Swiss Pension Funds Perform Well In Q1 2024

Swiss Pension Funds Perform Well In Q1 2024

Mon, May 6th 2024

Building on last year’s momentum, Swiss pension funds record robust early gains in 2024, showcasing financial resilience amid economic challenges.

KEYSTONE/Gaetan Bally

In 2024, Swiss pension funds seamlessly continued the good performance of the previous year on the investment side. The pension funds achieved positive returns in the first four months, which contributed to an improvement in their financial situation.

From January to April, pension funds posted an average return of 2.8% despite persistent inflation and the resulting dampened hopes of interest rate cuts, according to pension fund consultant Complementa.

The positive returns are strengthening the pension funds’ financial framework. Complementa estimates that contribution margins had risen to an average of 110.2% by the end of April, up from 107.9% at the end of 2023. In 2022, this figure had slipped to 104.0% in the wake of a weak stock market year.

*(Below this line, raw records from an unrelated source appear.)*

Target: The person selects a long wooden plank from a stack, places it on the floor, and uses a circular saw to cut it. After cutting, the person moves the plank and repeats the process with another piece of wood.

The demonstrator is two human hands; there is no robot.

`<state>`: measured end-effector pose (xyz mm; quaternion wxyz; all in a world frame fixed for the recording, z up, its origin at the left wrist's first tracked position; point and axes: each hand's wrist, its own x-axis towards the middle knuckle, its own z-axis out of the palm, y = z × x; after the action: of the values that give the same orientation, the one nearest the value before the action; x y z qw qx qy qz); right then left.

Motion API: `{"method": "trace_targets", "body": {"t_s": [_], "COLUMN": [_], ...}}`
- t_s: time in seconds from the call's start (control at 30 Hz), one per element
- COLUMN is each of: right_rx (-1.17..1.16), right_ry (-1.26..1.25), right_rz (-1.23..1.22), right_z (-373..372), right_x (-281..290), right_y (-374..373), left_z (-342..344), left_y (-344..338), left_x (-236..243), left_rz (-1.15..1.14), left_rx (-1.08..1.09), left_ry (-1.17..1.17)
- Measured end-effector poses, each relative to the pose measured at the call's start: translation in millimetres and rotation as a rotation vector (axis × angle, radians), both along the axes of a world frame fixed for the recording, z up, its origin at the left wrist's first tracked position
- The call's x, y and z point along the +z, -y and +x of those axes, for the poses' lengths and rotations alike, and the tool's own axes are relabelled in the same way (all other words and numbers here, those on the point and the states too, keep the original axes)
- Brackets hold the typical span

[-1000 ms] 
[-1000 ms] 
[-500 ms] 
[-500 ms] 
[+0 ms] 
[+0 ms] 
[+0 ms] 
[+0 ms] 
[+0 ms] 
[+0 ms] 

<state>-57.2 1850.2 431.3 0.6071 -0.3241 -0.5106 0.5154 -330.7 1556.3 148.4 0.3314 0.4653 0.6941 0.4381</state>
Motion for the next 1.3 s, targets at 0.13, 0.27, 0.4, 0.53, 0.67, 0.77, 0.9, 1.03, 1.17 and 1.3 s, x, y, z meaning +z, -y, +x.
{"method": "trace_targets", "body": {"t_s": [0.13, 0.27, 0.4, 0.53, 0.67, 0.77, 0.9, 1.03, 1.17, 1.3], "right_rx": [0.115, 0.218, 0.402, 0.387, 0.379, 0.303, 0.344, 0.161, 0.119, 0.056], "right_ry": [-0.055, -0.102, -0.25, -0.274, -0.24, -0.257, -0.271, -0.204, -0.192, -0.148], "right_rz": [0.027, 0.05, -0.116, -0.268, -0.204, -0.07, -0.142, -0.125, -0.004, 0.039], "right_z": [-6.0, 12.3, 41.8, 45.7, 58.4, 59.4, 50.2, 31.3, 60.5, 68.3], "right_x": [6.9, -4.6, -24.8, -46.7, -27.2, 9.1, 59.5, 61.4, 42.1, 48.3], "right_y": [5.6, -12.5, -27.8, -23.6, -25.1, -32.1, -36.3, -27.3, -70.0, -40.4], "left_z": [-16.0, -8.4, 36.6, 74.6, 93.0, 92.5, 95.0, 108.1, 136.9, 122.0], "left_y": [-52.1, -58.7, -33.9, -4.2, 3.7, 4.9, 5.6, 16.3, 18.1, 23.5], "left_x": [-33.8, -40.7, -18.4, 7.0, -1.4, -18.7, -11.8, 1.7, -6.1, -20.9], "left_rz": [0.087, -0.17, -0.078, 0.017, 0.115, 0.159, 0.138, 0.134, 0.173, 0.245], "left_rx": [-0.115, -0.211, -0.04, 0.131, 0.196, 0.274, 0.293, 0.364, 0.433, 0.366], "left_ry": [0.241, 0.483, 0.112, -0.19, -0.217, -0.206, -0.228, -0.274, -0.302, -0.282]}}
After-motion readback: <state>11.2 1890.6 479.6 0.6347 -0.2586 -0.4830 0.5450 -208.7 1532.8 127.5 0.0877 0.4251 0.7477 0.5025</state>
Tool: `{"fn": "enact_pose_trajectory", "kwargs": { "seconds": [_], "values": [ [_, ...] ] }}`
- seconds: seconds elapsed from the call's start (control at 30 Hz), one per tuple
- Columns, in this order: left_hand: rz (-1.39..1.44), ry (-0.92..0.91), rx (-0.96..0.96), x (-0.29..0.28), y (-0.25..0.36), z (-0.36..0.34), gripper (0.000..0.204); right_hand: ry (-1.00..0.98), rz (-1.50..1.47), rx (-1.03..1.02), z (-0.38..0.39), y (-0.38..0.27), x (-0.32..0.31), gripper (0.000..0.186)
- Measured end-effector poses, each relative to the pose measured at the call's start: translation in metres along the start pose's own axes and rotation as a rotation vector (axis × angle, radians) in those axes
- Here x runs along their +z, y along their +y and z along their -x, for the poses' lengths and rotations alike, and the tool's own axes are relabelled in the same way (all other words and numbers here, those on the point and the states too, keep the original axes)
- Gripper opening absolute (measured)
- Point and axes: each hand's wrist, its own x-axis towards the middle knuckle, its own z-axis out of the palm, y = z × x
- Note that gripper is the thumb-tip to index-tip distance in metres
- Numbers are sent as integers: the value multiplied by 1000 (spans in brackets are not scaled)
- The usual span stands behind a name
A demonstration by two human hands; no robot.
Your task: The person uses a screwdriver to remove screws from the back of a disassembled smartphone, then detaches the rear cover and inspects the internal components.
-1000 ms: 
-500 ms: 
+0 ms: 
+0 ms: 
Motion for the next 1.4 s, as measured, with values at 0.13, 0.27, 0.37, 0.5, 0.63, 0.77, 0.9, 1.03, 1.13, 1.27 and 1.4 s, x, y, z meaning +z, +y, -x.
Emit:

The funds performed well in 2023, a year characterised by geopolitical tensions and a tighter monetary policy. On average, they achieved an investment return of 5.3%. This results in an annual return of around 3.5% for the past decade, the report continues.

The good stock market performance also benefited insured persons in the second pillar. According to Complementa, pension funds earned an average interest rate of 2.2% on employees’ pension capital in 2023, which is higher than the BVG minimum interest rate of 1.0% set by the Federal Council.

The Complementa “Risk Check-up” study was conducted for the 30th time and will be published in full in September. The previous year’s study was based on data from around 440 pension funds with deposits of over CHF 760 billion.